Einen Tag bevor die Kirchen im Land nach über zwei Monaten Corona-Lockdown wieder Gottesdienste abhalten dürfen, kam es am Mittwoch bei den Reformierten zum Knall. Gottfried Locher (53), Präsident der Evangelisch-reformierten Kirche Schweiz (EKS), trat per sofort zurück. Er war während neun Jahren oberster Reformierter im Land.
Der Hintergrund des abrupten Abgangs ist nebulös. Es gibt angeblich ernst zu nehmende Hinweise darauf, dass Locher «Grenzverletzungen» begangen habe. Ein solcher Hinweis ist der Abgang einer weiteren ranghohen Reformierten im April. Kirchenratsmitglied Sabine Brändlin (46) war für die Prävention von Grenzverletzungen und sexuellen Übergriffen im Gremium zuständig. Nun ist sie weg. Über die Gründe dafür schweigen beide Parteien eisern.
Sein Frauenbild sorgte für Empörung
Was genau passiert ist, darüber wird innerhalb der Kirche wild spekuliert. Laut dem «Tages-Anzeiger» soll es einen Vorfall mit einer ehemaligen Mitarbeiterin Lochers gegeben haben. Diese hat Mitte April über ihre Anwältin bei der Kirche Beschwerde eingereicht. Brändlin habe diese angeblich bearbeiten müssen, sei dabei aber auf grossen Widerstand gestossen – weshalb sie schliesslich ging. Locher hatte in der Vergangenheit bereits mehrmals mit höchst umstrittenen Aussagen über Frauen für Schlagzeilen gesorgt. So wird er beispielsweise in einem Buch mit der Aussage zitiert, dass befriedigte Männer «friedlichere Männer» seien. «Darum sage ich, wir sollten den Prostituierten dankbar sein.»
Die reformierte Kirche gibt auf Anfrage von BLICK nun bekannt, dass es bei der Beschwerde um einen Vorfall gehe, der fast zehn Jahre zurückliege. Ein Strafverfahren laufe nicht. Die Kirche hat nun aber eine Anwaltskanzlei beauftragt, eine externe Untersuchung durchzuführen. «Wir wollen völlige Klärung», so EKS-Sprecherin Katharina Dunigan.

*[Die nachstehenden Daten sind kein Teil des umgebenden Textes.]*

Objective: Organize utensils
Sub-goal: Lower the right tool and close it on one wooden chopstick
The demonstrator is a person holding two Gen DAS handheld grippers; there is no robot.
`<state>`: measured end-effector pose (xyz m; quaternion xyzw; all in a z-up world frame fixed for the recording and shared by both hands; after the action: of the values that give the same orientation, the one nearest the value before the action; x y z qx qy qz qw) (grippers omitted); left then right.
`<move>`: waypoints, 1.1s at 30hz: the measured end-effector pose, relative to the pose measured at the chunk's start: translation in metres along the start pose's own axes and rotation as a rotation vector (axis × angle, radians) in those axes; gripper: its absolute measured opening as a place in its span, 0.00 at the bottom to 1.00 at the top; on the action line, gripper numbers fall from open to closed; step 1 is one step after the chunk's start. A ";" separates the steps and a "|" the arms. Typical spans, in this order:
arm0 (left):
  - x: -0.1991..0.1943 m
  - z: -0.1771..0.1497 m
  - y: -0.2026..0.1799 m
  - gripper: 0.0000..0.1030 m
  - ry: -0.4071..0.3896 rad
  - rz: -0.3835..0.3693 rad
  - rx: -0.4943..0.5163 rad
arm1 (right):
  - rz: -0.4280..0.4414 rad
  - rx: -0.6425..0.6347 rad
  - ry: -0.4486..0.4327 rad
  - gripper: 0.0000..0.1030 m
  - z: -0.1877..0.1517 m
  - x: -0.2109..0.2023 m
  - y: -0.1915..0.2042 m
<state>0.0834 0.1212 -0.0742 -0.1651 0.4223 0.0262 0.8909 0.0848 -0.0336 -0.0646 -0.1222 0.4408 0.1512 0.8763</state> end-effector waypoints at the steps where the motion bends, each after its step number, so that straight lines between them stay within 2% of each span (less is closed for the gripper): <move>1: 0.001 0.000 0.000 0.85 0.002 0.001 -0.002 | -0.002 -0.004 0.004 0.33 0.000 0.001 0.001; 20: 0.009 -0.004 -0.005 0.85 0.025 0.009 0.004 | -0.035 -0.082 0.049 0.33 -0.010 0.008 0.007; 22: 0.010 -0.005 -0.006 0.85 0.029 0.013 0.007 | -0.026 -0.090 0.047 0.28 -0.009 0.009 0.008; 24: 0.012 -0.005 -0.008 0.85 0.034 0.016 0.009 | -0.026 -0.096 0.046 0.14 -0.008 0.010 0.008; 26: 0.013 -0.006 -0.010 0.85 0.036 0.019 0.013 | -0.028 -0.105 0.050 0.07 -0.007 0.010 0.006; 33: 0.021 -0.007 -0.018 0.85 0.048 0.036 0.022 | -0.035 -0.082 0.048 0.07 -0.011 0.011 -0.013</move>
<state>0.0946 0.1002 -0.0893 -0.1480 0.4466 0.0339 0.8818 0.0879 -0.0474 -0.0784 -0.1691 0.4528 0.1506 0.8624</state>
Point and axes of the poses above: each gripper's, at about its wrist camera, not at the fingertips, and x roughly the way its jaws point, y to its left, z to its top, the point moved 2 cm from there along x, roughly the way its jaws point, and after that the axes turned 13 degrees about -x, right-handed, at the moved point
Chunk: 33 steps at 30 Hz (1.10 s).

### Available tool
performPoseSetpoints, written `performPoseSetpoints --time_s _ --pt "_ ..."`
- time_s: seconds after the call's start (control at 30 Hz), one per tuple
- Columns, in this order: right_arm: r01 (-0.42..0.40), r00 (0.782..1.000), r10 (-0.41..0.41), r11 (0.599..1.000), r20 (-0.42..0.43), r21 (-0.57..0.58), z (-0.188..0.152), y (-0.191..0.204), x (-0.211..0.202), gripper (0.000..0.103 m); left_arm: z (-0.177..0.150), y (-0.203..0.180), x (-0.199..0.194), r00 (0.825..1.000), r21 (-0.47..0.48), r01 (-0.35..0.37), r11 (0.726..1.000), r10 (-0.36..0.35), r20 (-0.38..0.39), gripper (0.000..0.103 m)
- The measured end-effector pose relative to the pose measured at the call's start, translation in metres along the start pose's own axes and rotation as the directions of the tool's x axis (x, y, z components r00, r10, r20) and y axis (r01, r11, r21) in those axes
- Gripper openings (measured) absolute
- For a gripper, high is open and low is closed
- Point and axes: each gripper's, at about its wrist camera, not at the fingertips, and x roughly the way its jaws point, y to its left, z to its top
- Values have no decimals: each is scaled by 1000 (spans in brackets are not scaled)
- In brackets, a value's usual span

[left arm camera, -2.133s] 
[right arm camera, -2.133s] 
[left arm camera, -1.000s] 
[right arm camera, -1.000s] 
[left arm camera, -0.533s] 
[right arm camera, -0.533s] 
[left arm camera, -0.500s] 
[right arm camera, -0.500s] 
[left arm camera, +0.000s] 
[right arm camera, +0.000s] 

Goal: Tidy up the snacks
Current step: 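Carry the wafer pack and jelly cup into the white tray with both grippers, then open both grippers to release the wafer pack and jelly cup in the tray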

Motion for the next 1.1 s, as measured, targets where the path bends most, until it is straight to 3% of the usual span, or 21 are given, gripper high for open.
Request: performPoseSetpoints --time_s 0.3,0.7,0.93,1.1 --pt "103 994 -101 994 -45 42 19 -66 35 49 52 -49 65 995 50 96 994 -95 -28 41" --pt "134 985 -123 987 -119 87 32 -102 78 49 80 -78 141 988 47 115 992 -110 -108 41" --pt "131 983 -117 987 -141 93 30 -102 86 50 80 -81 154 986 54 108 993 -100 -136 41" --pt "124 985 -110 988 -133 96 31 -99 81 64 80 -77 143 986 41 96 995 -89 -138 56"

Vorwurf, die Kirche spiele auf Zeit
An diesem Willen sind in den vergangenen Wochen allerdings Zweifel aufgekommen. Zuerst wollte die EKS nur eine interne Untersuchung durchführen. Und das auch nur auf Druck mehrerer Kantonalkirchen. Diese hatten kritisiert, dass die fehlenden Informationen zu Spekulationen und einem Reputationsschaden führen würden.
Die Kirche kündigte daraufhin an, Antworten zu liefern – und zwar im Juni 2021. Pfarrerinnen und Pfarrer schüttelten ungläubig den Kopf. Zwölf von ihnen, darunter bekannte Theologinnen wie die ehemalige Fernsehpfarrerin Sibylle Forrer (39), wandten sich in einem offenen Brief an die EKS. Sie warfen ihr vor, auf Zeit zu spielen und eine unabhängige Untersuchung zu umgehen.
«Man sollte vor der Wahrheit keine Angst haben»
Nun ermitteln also Rechtsanwälte. Doch die Öffentlichkeit weiss noch immer nichts. Mitte Juni tagt das Parlament der Reformierten das nächste Mal. Die Pfarrer hoffen, dass dann endlich Klarheit geschaffen wird.
Michel Müller (56), Kirchenratspräsident des Kantons Zürich, ist ernüchtert. Dass ein Funktionär Fehler mache, könne passieren. «Dann muss man es aber angehen.» Er sei sich nicht sicher, ob die EKS ohne den Druck der Kantonalkirchen gehandelt hätte. «Dabei sollte man vor der Wahrheit keine Angst haben – sondern vor der Verschleierung.»